Herpes_zoster_14
Tratamento (Herpes Zoster)

O aciclovir e o valaciclovir estão indicados no tratamento do herpes zoster em doses mais elevadas do que no herpes simples da ordem dos 800 mg p.o. de 4/4 horas, 5xdia durante 7 a 10 dias para o aciclovir, ou 1000 mg p.o. 2xdia, durante 7 dias, no caso do valaciclovir. Contribuem para o encurtamento da doença, diminuição do número de complicações e, segundo alguns, embora tal não seja consensual, para a prevenção da nevralgia pós-herpes zoster. Pode ser usado profilacticamente em doentes com imunossupressão, com situações de elevado risco, como os receptores de órgãos transplantados, fases avançadas da síndrome de imunodeficiência adquirida, doentes com neoplasias medicados com imunossupressores, etc.
A brivudina é um análogo da timidina de administração oral, a qual, na dose recomendada de 125 mg/dia (toma única) durante 7 dias, se mostrou tão ou mais eficaz que o aciclovir ou o valaciclovir.
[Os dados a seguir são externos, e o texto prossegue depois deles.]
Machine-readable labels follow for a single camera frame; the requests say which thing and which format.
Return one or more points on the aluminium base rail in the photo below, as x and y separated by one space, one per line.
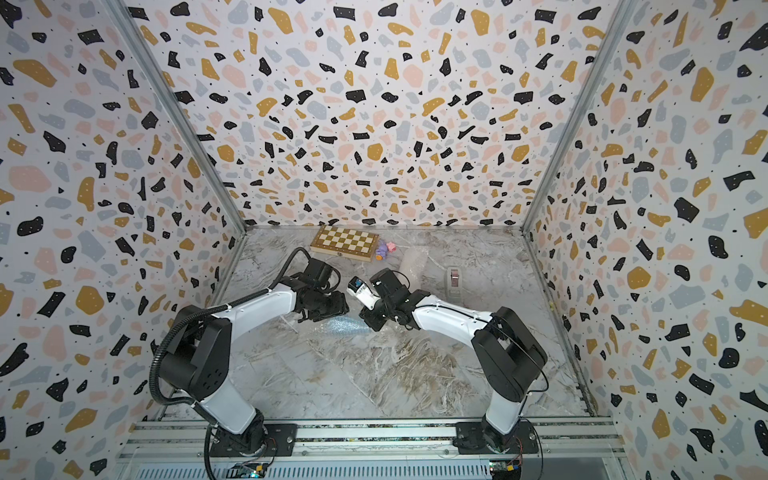
452 448

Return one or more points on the purple orange small toy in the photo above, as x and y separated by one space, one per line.
381 251

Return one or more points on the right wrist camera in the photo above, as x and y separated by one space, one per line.
361 291

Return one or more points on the wooden chessboard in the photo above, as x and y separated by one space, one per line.
347 243

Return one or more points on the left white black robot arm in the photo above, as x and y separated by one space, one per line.
191 365

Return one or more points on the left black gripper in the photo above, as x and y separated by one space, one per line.
340 307

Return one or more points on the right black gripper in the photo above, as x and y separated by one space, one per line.
366 316

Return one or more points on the clear tape dispenser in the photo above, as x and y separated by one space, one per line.
453 282

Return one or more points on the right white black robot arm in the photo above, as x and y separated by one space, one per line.
510 357

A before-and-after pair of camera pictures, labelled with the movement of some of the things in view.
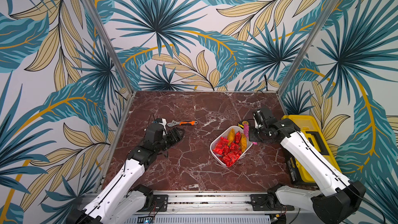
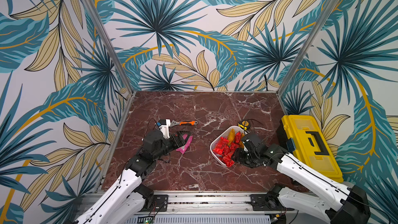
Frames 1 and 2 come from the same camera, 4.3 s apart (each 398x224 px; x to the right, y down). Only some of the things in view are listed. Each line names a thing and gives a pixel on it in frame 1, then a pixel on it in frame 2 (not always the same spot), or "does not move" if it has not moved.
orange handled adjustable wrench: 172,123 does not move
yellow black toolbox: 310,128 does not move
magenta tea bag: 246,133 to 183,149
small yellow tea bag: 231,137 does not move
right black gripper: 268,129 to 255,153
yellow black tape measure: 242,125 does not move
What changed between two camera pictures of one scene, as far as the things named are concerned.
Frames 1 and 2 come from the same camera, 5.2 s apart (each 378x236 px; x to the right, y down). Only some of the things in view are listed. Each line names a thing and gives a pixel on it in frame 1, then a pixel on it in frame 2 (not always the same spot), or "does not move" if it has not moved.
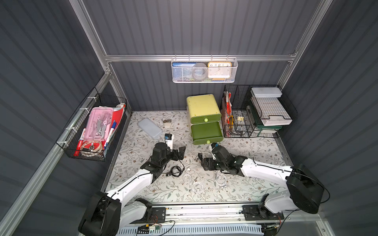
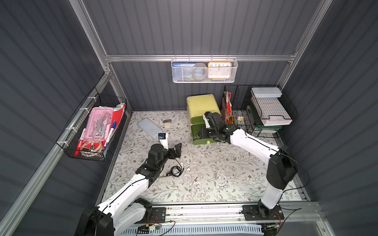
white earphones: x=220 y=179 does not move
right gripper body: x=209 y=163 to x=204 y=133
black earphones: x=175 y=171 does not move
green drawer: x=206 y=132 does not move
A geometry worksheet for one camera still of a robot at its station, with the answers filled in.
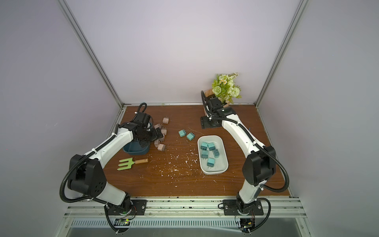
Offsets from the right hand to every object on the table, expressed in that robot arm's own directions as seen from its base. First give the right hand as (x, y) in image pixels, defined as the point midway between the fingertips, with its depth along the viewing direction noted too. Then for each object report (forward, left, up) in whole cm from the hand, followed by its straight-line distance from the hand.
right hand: (206, 121), depth 84 cm
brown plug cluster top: (+10, +35, -19) cm, 41 cm away
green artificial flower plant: (+22, -12, +7) cm, 26 cm away
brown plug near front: (-8, +28, -17) cm, 34 cm away
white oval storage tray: (-11, -5, -20) cm, 23 cm away
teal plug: (-6, +1, -18) cm, 19 cm away
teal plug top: (+1, +10, -17) cm, 20 cm away
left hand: (-7, +28, -7) cm, 29 cm away
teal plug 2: (-12, -7, -17) cm, 21 cm away
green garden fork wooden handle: (-19, +46, -18) cm, 53 cm away
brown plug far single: (+15, +30, -18) cm, 38 cm away
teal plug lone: (-6, -4, -18) cm, 20 cm away
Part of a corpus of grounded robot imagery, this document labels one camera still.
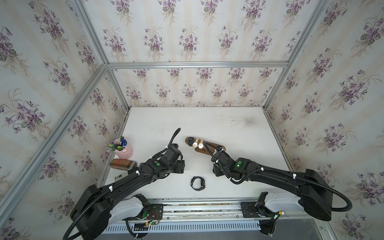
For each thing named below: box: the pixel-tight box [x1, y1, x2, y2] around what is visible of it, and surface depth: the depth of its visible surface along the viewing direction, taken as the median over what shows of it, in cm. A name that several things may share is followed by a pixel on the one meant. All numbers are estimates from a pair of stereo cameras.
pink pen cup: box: [113, 138, 134, 160], surface depth 87 cm
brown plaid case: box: [109, 158, 137, 171], surface depth 88 cm
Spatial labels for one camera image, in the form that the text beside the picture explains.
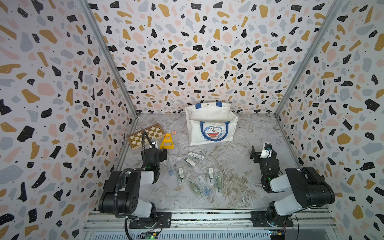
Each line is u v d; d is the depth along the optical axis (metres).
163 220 0.74
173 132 1.09
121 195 0.44
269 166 0.69
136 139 1.05
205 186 0.84
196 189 0.82
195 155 0.95
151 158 0.71
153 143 0.81
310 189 0.46
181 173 0.88
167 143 1.04
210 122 0.87
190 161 0.94
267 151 0.77
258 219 0.73
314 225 0.75
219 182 0.85
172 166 0.92
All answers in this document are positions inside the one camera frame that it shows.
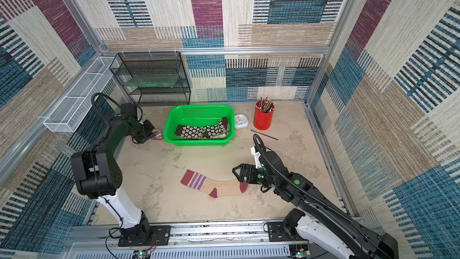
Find red pencil cup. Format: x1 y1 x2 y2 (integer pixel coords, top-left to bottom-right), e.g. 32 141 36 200
253 97 275 130

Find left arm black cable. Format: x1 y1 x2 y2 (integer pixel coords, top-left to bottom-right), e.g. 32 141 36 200
90 92 123 134

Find pink purple striped sock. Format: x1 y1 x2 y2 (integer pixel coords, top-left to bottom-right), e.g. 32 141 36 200
180 170 249 199
151 129 164 140

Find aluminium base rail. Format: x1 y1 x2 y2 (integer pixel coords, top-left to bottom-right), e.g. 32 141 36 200
60 219 353 259

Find loose pencil on table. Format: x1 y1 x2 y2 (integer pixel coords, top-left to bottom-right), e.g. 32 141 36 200
248 128 279 140

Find green plastic basket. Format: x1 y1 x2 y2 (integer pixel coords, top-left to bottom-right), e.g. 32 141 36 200
163 104 235 146

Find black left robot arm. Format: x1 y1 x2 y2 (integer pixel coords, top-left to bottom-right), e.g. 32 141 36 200
71 103 154 247

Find dark floral pattern sock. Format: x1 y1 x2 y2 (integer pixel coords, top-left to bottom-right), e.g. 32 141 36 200
175 118 229 140

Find green glass plate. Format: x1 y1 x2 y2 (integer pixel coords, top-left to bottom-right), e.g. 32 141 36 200
124 75 180 88

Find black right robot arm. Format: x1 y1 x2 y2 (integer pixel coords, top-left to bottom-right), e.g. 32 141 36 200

Não deve ser administrada a doentes em tratamento com 5-fluoruracilo, pois pode potenciar a toxicidade deste agente quimioterapêutico.
Para além da terapêutica específica com aciclovir, é necessário tratamento sistémico, dirigido à dor, e tópico, para evitar a infecção secundária das lesões, o que é feito com antisséptico.
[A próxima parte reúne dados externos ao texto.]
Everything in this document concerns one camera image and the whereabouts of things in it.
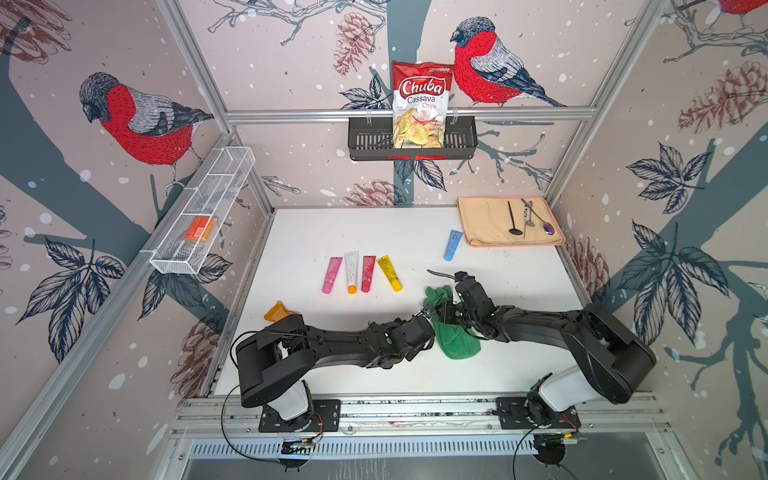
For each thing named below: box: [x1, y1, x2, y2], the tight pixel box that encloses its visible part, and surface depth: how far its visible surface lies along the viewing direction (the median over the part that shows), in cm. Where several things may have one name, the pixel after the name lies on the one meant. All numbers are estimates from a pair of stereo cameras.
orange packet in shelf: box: [184, 216, 216, 242], surface depth 72 cm
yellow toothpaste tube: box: [376, 255, 403, 292], surface depth 102 cm
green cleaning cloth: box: [423, 285, 481, 359], surface depth 84 cm
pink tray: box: [458, 195, 566, 247], surface depth 117 cm
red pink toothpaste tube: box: [361, 255, 376, 293], surface depth 103 cm
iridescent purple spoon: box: [521, 198, 555, 236], surface depth 116 cm
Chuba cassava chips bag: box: [392, 60, 454, 149], surface depth 87 cm
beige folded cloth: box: [458, 196, 563, 245], surface depth 118 cm
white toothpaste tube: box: [344, 251, 359, 295], surface depth 102 cm
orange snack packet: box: [264, 300, 295, 323], surface depth 94 cm
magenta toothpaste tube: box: [322, 257, 343, 295], surface depth 103 cm
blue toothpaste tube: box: [444, 230, 463, 262], surface depth 109 cm
A atitude a tomar em relação à nevralgia pós-herpes zoster, relativamente frequente em doentes idosos, depende da situação clínica. Se não é muito intensa, e sabendo-se que tem geralmente tendência para melhorar com o tempo, é muitas vezes suficiente administrar analgésicos e aguardar. Quando intensa e persistente, alguns anticonvulsivantes têm-se mostrado eficazes, nomeadamente a carbamazepina. Em idosos, as doses devem ser inicialmente baixas, da ordem dos 200 mg/dia, aumentando sucessivamente de 2 em 2 ou de 3 em 3 dias 200 mg/dia até aos 800 mg. Logo que se observe resposta, devem ser reduzidas, também gradualmente.
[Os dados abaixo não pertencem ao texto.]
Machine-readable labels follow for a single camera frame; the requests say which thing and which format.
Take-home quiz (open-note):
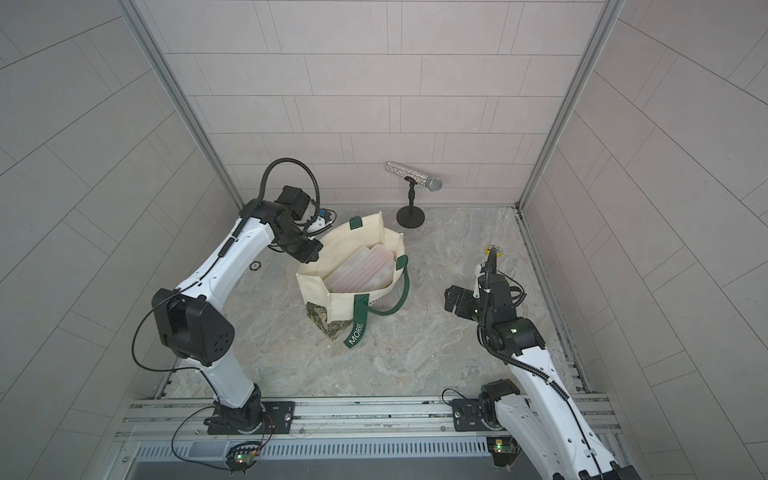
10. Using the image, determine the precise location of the cream canvas tote bag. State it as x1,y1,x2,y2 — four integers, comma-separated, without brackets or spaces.
296,212,411,348

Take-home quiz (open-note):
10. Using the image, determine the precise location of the clear translucent pencil case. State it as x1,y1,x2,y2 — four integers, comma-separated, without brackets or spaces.
359,260,396,293

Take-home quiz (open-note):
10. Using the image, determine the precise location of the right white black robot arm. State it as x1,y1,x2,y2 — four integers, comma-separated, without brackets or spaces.
445,273,640,479

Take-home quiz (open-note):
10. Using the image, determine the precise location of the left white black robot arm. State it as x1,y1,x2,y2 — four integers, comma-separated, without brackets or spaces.
152,186,322,433

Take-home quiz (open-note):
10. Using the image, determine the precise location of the pink translucent pencil case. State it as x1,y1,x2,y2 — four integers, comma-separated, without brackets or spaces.
324,244,396,293

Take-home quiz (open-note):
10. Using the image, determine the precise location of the small yellow toy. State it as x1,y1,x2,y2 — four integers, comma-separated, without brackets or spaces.
485,245,502,257

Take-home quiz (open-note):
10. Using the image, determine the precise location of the black microphone stand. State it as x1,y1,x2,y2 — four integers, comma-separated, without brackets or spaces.
396,176,425,229

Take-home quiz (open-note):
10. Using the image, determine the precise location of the silver glitter microphone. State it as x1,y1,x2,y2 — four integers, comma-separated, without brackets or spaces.
385,161,443,192

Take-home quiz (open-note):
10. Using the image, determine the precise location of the right green circuit board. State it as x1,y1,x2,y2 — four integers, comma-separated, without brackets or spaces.
486,436,521,468

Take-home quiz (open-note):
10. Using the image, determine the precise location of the green circuit board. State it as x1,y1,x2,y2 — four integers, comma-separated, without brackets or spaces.
486,436,521,468
225,441,262,474

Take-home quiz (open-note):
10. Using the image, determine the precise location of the left green circuit board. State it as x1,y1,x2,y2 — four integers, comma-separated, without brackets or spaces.
225,441,262,474

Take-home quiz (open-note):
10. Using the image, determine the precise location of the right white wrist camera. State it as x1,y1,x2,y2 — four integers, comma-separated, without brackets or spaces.
478,255,499,291

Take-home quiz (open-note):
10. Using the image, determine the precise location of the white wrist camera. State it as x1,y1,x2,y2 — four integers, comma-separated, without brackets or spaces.
308,209,337,236
478,255,499,291

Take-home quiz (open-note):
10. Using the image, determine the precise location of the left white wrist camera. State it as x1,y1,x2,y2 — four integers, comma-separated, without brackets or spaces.
308,209,337,236

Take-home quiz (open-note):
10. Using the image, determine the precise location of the black cable hose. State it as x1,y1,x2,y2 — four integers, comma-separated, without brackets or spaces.
256,157,323,223

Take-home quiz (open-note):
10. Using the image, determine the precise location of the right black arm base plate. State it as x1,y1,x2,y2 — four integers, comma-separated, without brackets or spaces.
449,398,500,432

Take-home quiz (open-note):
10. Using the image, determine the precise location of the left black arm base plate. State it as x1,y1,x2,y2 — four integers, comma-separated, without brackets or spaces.
204,401,296,435

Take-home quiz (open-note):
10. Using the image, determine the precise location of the aluminium mounting rail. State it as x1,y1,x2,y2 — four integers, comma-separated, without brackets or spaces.
113,392,619,444

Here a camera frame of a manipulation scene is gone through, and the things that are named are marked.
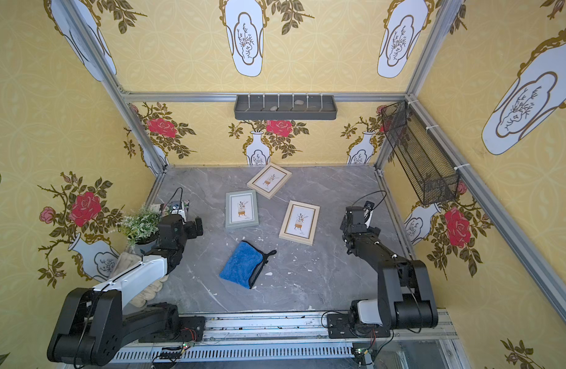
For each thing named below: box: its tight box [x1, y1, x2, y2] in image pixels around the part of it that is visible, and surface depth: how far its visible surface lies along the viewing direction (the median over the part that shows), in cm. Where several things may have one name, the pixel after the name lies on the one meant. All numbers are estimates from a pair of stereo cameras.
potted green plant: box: [108, 203, 161, 256], surface depth 80 cm
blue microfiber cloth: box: [219, 239, 277, 290], surface depth 86 cm
A gabapentina pode também ser útil administrada em doses crescentes, que poderão chegar aos 3600 mg/dia, dependendo da eficácia e tolerância. Ainda os antidepressivos tricíclicos (por exemplo, a amitriptilina) têm, por vezes, resultados interessantes nestas situações.
Em caso de dores refractárias às terapêuticas referidas, deverão estes doentes ser referenciados a consulta hospitalar de dor.
Terapêuticas habituais, como a administração de altas doses de vitamina BI2, mostram-se inoperantes e sem interesse nesta situação.